For five digit numbers $n$, $10000 \leq n \leq 99999$. Notice the number of digits required to represent a positive integer $n$ in base 10 is equal to $\lfloor {\log_{10}{n}}\rfloor+1$, which in this case you want to be 5, so $\lfloor {\log_{10}{n}}\rfloor=4$. Also remember that $\log{abc}=\log{a}+\log{b}+\log{c}$.

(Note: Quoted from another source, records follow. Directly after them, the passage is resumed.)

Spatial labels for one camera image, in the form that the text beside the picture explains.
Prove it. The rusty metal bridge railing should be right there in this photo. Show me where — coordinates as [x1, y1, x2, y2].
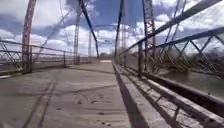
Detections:
[0, 39, 93, 76]
[114, 0, 224, 128]

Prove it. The grey wooden bridge deck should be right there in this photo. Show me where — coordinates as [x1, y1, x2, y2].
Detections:
[0, 59, 224, 128]

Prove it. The steel bridge truss frame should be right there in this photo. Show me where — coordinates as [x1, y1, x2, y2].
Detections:
[20, 0, 158, 75]

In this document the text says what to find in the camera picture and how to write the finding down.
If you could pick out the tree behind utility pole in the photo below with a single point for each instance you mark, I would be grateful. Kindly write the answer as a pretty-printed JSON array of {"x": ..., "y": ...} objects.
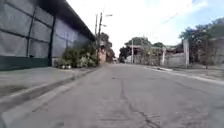
[{"x": 106, "y": 43}]

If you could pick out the thin pale pole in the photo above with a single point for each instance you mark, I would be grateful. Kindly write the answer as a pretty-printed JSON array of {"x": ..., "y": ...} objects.
[{"x": 132, "y": 50}]

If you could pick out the dark green trees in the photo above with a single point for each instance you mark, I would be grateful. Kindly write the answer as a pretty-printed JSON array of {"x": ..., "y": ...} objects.
[{"x": 138, "y": 41}]

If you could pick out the concrete gate structure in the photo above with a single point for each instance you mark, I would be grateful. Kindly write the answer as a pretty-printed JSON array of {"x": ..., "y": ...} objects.
[{"x": 146, "y": 55}]

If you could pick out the green bushes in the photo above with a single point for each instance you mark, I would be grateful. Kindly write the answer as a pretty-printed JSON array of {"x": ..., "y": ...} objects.
[{"x": 76, "y": 56}]

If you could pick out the utility pole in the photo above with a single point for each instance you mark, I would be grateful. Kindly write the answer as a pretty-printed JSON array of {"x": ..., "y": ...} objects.
[
  {"x": 99, "y": 30},
  {"x": 96, "y": 25}
]

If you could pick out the grey concrete road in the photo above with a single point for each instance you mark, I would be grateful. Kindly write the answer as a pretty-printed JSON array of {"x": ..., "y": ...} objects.
[{"x": 133, "y": 96}]

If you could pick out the white concrete pillar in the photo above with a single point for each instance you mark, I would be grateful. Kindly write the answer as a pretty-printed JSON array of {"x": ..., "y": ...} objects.
[{"x": 186, "y": 53}]

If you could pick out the grey building with dark roof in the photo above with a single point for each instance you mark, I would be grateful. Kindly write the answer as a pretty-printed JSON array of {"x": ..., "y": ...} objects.
[{"x": 40, "y": 33}]

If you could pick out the raised concrete pavement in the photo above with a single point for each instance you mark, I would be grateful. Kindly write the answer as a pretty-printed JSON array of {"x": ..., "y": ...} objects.
[{"x": 30, "y": 80}]

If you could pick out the concrete sidewalk with kerb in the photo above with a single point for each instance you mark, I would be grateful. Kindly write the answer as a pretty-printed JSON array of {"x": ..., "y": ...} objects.
[{"x": 200, "y": 74}]

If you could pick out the grey concrete wall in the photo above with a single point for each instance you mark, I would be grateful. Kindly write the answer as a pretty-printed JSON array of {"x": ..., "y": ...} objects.
[{"x": 175, "y": 60}]

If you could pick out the trees behind wall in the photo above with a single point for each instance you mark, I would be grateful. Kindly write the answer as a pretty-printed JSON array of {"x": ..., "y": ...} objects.
[{"x": 203, "y": 40}]

What happens if $n$ can be factored into, say $abc$? (to take a specific example). Then the factorization requires $\lfloor {\log_{10}{a}}\rfloor+1+\lfloor {\log_{10}{b}}\rfloor+1+\lfloor {\log_{10}{c}}\rfloor+1=\lfloor {\log_{10}{a}}\rfloor+\lfloor {\log_{10}{b}}\rfloor+\lfloor {\log_{10}{c}}\rfloor+3$ digits to represent, and you want this number to also be 5. So you want $\lfloor {\log_{10}{a}}\rfloor+\lfloor {\log_{10}{b}}\rfloor+\lfloor {\log_{10}{c}}\rfloor$=2 which means that either one of a, b, c is between 100 and 999 and the others are between 2 and 9 or two are between 10 and 99 and the other is between 2 and 9.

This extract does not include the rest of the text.